Try it>
Copy each line below in which the word "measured" occurs.

Stored data entries:

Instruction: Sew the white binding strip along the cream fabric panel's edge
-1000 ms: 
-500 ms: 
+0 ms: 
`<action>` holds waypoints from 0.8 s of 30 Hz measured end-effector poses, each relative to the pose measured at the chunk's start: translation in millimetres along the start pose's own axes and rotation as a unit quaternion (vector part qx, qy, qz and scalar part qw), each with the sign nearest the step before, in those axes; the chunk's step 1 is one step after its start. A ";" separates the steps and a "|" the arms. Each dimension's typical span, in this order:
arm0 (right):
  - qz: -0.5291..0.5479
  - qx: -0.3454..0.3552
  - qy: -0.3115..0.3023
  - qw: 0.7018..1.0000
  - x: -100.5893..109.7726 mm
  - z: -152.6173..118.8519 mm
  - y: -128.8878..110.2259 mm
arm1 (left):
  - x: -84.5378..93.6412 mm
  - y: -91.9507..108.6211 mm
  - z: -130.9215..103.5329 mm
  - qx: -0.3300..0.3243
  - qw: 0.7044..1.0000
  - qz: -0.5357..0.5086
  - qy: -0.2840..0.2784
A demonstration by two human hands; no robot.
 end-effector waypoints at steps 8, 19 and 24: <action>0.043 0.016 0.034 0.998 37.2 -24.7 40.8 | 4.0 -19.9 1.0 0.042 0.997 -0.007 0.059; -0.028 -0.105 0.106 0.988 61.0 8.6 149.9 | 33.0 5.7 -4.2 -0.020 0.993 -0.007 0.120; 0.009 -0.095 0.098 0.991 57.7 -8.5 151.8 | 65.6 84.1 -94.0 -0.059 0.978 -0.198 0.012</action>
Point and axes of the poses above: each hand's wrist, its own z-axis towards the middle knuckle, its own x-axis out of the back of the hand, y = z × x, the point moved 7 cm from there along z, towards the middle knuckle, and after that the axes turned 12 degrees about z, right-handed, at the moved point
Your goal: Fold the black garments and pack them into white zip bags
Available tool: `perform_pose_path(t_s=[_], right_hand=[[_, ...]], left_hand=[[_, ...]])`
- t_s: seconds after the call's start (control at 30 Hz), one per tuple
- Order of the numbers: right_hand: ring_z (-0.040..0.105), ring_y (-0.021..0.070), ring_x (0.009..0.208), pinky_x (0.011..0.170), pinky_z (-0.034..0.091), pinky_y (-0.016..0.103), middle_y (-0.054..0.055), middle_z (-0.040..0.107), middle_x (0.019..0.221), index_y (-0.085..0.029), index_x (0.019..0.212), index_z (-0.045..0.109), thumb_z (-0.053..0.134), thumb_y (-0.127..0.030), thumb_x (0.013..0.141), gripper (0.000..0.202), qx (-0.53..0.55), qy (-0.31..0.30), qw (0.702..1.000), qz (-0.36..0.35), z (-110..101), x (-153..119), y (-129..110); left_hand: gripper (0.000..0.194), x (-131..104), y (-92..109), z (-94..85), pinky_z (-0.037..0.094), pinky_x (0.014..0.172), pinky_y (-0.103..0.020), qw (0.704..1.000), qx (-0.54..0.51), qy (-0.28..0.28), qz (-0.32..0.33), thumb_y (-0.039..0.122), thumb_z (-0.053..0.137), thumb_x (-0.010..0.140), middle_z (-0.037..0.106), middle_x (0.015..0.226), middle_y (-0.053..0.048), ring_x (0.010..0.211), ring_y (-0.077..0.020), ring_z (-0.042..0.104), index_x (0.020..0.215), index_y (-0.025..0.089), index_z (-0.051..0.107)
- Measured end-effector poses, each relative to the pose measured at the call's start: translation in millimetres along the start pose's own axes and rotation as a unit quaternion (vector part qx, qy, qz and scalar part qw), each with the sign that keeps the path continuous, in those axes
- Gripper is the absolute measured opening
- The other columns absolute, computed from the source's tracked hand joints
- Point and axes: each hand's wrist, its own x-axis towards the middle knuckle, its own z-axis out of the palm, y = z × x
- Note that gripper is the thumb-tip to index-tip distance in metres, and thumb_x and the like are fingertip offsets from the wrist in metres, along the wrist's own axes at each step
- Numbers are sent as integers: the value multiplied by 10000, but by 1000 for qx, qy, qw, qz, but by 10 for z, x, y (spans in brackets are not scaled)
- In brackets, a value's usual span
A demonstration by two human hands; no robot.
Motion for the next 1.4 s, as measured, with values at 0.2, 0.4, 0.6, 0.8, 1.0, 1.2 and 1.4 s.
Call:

Exercise output>
`<action>` holds waypoints from 0.8 s of 30 Hz measured end-effector poses, each relative to the pose measured at the chunk's start: translation in millimetres along the start pose's own axes and rotation as a unit quaternion (vector part qx, qy, qz and scalar part qw), each with the sign nearest the step before, in those axes; the chunk's step 1 is one step after its start. A ";" separates the steps and a "|" the arms. Each dimension's typical span, in this order:
- Measured end-effector poses, each relative to the pose measured at the call's start: translation in millimetres along the start pose's own axes and rotation as a unit quaternion (vector part qx, qy, qz and scalar part qw), each with the sign that keeps the path continuous, in those axes
- Gripper is the absolute measured opening
Motion for the next 1.4 s, as measured, with values at 0.2, 0.4, 0.6, 0.8, 1.0, 1.2 and 1.4 s.

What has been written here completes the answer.